Task directions
The span to repeat in the listing below runs from the line containing "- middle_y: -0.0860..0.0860" to the line containing "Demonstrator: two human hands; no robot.", inclusive. Repeat it exactly, and only it.

——

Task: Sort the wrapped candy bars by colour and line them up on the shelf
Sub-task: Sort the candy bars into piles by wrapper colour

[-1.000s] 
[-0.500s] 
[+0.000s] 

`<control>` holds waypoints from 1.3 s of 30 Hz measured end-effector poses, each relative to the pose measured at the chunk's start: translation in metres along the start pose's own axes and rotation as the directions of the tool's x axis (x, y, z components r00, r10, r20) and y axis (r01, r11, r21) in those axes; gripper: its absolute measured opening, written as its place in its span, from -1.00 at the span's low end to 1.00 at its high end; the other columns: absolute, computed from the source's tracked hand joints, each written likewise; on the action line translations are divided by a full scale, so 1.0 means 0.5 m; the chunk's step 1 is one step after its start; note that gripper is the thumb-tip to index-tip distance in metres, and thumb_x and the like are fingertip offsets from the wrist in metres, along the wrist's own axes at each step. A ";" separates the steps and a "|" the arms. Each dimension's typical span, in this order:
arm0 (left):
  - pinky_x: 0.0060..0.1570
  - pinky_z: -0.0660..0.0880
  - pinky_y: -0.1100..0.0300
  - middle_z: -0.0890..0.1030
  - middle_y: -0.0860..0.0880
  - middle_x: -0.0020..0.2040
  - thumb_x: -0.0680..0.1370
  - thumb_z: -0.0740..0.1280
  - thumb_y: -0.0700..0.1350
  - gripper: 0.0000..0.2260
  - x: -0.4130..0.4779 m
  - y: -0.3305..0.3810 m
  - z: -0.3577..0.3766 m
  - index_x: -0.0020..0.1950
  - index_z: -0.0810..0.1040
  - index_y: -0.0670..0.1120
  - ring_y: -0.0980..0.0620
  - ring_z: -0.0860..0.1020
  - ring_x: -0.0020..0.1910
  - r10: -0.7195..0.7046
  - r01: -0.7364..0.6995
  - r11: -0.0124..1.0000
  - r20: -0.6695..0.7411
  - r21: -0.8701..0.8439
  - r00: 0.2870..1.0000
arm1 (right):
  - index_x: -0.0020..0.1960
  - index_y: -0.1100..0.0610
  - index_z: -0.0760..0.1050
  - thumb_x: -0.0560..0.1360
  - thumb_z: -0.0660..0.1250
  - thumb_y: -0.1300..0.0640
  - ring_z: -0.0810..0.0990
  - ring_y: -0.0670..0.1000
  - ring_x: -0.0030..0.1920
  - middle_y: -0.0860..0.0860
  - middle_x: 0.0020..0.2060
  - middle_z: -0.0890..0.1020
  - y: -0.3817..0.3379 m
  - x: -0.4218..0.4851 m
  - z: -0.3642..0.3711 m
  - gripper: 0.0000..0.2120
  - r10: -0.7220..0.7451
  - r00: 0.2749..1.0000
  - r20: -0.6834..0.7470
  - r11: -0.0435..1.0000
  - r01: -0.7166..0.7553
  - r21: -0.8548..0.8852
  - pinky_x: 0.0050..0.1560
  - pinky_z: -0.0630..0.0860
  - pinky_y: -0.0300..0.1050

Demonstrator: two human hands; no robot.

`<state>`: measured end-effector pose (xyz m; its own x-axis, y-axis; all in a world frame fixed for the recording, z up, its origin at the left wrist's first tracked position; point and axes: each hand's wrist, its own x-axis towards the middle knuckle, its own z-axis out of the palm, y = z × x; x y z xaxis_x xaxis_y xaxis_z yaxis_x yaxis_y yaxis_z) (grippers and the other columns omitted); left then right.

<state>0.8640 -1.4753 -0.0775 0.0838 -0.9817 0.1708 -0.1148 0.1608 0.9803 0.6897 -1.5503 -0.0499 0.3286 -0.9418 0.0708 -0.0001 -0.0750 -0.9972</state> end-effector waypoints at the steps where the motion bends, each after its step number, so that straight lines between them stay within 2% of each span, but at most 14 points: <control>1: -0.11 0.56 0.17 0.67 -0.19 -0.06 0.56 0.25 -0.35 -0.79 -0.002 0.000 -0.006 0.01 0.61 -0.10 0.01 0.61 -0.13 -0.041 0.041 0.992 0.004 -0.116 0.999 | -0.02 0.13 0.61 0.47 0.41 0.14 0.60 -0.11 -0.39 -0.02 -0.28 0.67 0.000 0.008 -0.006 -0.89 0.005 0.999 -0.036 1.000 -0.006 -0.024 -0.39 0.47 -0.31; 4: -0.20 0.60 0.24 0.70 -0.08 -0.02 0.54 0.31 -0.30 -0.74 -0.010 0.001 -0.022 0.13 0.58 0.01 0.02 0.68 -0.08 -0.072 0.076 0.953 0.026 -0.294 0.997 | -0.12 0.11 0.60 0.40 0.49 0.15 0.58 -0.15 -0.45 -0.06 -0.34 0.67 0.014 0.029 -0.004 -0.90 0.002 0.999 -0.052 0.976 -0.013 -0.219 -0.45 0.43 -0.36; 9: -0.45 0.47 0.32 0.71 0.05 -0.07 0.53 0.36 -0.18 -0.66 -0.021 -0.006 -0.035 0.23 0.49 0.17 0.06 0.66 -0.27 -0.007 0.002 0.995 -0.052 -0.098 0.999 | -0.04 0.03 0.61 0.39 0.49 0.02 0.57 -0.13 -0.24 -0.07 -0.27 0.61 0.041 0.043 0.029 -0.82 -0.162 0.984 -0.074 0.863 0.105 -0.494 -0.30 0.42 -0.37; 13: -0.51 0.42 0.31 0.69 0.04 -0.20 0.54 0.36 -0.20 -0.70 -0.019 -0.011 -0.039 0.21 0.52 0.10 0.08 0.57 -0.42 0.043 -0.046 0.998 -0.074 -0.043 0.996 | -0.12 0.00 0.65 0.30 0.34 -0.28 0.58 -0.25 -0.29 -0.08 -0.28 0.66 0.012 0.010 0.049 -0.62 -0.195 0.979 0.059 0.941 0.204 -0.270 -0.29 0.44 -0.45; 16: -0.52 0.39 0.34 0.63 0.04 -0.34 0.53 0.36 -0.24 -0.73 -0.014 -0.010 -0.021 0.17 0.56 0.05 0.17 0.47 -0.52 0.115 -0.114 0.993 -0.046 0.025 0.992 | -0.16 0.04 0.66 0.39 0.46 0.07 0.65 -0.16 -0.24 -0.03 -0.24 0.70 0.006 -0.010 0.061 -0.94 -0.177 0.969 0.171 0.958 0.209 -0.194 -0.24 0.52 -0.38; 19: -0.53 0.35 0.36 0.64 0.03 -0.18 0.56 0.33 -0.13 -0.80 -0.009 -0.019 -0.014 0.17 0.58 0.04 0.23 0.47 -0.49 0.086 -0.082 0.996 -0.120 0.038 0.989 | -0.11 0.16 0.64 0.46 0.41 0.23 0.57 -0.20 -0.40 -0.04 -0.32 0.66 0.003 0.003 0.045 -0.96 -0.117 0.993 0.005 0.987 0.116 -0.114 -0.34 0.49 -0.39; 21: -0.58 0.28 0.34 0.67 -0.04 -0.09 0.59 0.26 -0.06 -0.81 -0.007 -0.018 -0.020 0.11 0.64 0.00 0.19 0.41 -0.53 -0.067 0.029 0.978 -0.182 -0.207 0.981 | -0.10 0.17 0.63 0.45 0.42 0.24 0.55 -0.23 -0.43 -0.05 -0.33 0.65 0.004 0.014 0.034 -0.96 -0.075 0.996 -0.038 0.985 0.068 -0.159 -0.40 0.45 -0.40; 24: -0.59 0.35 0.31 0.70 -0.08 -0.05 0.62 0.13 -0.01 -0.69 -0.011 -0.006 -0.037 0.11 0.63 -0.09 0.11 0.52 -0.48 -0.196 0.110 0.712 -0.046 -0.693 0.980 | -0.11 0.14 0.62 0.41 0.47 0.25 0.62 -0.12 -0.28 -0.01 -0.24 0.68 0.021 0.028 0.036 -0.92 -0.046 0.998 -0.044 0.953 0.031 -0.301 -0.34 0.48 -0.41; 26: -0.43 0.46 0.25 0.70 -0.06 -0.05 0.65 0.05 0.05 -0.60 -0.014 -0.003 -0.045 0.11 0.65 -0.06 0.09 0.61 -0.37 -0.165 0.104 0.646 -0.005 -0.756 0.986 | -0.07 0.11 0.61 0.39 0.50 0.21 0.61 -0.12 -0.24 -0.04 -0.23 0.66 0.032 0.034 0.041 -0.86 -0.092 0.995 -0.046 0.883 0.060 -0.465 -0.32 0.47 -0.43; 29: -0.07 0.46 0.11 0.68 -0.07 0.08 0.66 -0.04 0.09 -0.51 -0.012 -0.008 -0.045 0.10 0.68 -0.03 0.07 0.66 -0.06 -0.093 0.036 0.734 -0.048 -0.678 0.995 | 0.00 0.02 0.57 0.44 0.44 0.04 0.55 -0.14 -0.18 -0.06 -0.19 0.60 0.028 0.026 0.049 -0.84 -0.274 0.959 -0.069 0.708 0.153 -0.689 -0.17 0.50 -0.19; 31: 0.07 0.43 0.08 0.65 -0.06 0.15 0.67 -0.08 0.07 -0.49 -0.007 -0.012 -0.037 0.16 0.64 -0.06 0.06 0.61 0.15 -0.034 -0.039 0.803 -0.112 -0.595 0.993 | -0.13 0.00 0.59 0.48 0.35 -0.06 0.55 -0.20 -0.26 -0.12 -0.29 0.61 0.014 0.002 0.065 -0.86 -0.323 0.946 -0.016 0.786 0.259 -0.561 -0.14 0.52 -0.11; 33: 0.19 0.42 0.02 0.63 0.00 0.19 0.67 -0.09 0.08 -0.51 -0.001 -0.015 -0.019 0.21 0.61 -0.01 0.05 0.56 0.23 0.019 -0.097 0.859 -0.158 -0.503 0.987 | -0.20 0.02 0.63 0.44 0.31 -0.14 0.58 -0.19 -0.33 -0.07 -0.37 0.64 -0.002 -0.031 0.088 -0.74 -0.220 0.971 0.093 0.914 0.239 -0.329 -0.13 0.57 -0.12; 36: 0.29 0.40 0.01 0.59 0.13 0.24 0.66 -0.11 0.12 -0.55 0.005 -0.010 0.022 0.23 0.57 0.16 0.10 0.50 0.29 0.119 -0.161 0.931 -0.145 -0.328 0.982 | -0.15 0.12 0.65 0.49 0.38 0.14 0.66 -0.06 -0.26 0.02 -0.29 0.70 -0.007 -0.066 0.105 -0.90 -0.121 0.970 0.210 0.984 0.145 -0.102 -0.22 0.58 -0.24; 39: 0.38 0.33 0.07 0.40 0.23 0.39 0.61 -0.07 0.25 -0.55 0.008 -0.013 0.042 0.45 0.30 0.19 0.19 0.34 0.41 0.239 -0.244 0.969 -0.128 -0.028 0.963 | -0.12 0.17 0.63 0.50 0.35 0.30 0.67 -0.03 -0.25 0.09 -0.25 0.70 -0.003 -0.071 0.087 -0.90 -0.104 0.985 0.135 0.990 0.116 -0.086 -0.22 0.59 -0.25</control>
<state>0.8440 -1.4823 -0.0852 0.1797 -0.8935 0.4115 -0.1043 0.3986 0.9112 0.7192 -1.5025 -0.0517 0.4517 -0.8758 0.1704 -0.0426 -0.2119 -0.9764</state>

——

Exercise answer
  - middle_y: -0.0860..0.0860
  - middle_x: 0.0020..0.2060
  - middle_z: -0.0890..0.1020
  - y: -0.3817..0.3379 m
  - x: -0.4218..0.4851 m
  - z: -0.3642..0.3711 m
  - gripper: 0.0000..0.2120
  - r10: -0.7220..0.7451
  - r00: 0.2749..1.0000
  - r20: -0.6834..0.7470
  - r11: -0.0435..1.0000
  - r01: -0.7166..0.7553
  - r21: -0.8548..0.8852
  - pinky_x: 0.0050..0.1560
  - pinky_z: -0.0630..0.0860
  - pinky_y: -0.0300..0.1050

Demonstrator: two human hands; no robot.

That completes the output.